We encourage you to reference this post if you need to debunk Graceware’s claims. We hope that this rigorous accounting of Graceware’s behavior will make it easier to shut down their abuses in the future.

It might seem excessive for us to make a public stand over this one obscure computer game. But this is bigger than just Cookie’s Bustle.

As we reported in our landmark 2023 Survey of the Video Game Reissue Market in the United States, experts estimate roughly half of game and software titles released before 1995 have become orphan works due to poor documentation of their ownership. Video games, having been treated like disposable toys for so long, are uniquely susceptible to this problem, more than art, literature, music, or any other medium.

As a result, it is uniquely easy for bad actors to muddy the historical record for video games, to sow disinformation about who owns what, and to interfere with the efforts of historians, documentarians, and archivists—and even individual citizen researchers—to celebrate and understand the history of video games.
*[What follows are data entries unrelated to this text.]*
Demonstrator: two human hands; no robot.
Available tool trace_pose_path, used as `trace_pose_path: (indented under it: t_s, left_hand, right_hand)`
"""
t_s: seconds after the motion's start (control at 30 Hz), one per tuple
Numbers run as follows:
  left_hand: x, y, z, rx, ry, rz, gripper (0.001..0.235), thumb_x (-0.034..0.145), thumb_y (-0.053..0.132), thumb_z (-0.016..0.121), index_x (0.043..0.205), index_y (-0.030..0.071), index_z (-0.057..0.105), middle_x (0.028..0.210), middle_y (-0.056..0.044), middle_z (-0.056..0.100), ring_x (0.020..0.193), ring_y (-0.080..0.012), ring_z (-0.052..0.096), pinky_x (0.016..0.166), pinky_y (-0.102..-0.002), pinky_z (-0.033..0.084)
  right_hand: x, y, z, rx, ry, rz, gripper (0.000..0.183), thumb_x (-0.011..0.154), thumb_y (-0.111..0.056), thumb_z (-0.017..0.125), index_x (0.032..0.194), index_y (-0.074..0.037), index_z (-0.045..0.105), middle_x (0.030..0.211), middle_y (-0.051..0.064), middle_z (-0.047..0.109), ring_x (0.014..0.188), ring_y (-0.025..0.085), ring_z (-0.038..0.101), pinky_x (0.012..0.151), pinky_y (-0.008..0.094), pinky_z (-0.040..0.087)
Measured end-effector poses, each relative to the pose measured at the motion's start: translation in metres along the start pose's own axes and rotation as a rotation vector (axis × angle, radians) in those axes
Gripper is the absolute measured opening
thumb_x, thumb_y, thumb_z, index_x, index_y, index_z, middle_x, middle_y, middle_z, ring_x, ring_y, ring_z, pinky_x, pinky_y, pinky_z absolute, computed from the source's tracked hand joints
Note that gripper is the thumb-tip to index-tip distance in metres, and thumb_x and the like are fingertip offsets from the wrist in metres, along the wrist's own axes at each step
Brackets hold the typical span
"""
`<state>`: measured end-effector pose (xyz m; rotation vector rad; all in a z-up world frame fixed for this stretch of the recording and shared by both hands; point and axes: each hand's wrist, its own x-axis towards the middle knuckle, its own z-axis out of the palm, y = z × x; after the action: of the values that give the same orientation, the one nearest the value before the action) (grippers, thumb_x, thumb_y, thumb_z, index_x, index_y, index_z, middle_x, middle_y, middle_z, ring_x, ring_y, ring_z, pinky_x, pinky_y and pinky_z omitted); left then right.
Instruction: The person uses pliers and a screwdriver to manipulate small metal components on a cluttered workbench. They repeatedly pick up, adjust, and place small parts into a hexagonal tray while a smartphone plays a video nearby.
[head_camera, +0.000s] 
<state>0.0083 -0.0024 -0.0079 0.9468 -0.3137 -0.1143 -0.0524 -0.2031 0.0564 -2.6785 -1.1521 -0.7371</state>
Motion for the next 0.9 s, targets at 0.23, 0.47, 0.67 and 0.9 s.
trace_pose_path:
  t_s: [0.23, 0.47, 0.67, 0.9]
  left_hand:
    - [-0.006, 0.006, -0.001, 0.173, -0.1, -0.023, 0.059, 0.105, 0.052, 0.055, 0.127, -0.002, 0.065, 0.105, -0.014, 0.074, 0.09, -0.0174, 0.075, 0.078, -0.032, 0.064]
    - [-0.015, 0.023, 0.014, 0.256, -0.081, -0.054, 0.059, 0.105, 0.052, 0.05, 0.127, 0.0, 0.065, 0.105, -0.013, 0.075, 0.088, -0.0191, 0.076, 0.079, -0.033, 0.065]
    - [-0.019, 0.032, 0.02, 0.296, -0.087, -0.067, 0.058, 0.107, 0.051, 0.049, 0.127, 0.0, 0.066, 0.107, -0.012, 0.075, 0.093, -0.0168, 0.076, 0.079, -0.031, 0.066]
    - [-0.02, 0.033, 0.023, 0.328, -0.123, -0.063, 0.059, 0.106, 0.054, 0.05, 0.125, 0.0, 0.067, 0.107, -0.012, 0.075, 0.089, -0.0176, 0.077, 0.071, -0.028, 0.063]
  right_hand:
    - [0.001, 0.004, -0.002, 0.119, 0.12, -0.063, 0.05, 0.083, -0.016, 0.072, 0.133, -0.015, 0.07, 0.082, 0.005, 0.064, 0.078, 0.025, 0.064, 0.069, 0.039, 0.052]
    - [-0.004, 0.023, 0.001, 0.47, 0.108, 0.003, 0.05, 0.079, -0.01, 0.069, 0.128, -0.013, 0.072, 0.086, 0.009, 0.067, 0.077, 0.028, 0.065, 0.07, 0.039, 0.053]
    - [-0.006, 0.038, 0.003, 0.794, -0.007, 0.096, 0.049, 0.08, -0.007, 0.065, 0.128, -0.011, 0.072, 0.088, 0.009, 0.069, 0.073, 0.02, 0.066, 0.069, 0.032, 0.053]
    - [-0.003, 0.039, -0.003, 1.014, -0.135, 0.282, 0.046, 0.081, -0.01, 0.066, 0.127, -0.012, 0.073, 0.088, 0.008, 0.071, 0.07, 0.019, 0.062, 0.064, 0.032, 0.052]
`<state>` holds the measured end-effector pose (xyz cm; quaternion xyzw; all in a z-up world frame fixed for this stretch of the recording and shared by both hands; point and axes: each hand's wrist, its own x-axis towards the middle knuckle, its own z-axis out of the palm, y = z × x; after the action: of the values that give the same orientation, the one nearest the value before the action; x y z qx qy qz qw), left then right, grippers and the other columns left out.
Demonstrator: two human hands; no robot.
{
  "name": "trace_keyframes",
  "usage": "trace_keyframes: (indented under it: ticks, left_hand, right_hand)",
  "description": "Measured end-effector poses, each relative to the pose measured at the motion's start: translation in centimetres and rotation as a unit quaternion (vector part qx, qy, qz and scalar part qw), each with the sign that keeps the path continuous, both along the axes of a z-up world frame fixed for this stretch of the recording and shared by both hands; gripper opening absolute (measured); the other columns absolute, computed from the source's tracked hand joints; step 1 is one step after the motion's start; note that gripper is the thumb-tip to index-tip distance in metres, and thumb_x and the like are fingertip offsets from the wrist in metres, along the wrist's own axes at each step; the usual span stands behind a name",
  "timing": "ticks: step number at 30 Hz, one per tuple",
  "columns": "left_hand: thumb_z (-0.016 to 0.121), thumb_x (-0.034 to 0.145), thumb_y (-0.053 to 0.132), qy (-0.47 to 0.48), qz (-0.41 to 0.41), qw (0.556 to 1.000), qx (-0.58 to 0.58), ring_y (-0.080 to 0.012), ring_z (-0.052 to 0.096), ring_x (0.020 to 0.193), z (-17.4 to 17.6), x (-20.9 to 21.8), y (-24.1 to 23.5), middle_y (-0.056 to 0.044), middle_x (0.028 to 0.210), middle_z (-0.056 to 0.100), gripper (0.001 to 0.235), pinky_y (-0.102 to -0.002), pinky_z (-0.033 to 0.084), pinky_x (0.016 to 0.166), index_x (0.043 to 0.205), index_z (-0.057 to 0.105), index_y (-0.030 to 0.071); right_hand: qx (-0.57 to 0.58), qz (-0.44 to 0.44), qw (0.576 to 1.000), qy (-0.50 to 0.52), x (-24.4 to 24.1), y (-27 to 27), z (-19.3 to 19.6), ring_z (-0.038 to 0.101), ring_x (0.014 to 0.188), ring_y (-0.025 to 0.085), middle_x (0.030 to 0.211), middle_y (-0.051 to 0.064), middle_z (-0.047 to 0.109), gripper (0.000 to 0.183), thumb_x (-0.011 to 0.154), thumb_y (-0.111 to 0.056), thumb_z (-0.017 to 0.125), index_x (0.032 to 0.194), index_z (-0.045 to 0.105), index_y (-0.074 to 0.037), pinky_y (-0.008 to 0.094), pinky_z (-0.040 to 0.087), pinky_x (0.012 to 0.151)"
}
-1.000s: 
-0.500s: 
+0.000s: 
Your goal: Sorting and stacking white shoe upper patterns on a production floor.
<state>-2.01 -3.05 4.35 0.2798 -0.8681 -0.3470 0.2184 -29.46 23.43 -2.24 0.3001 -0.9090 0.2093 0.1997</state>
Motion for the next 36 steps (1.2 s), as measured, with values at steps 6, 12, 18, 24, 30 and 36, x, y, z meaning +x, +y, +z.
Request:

This is why we’re pushing back. If we care about video games as art and as cultural history, we need to stand up for our legal right to document out-of-print orphan games, and to confront the copyright trolls who stand in the way.

We did not comply with any of the spurious DMCA takedown notices we received from Graceware, SL and have never removed any material related to Cookie’s Bustle from our digital archive.

An animation of the character Cookie Blair dancing, taken from the game Cookie's Bustle.
#CookieFreed

The post We’ve freed Cookie’s Bustle from copyright hell. Here’s how. appeared first on Video Game History Foundation.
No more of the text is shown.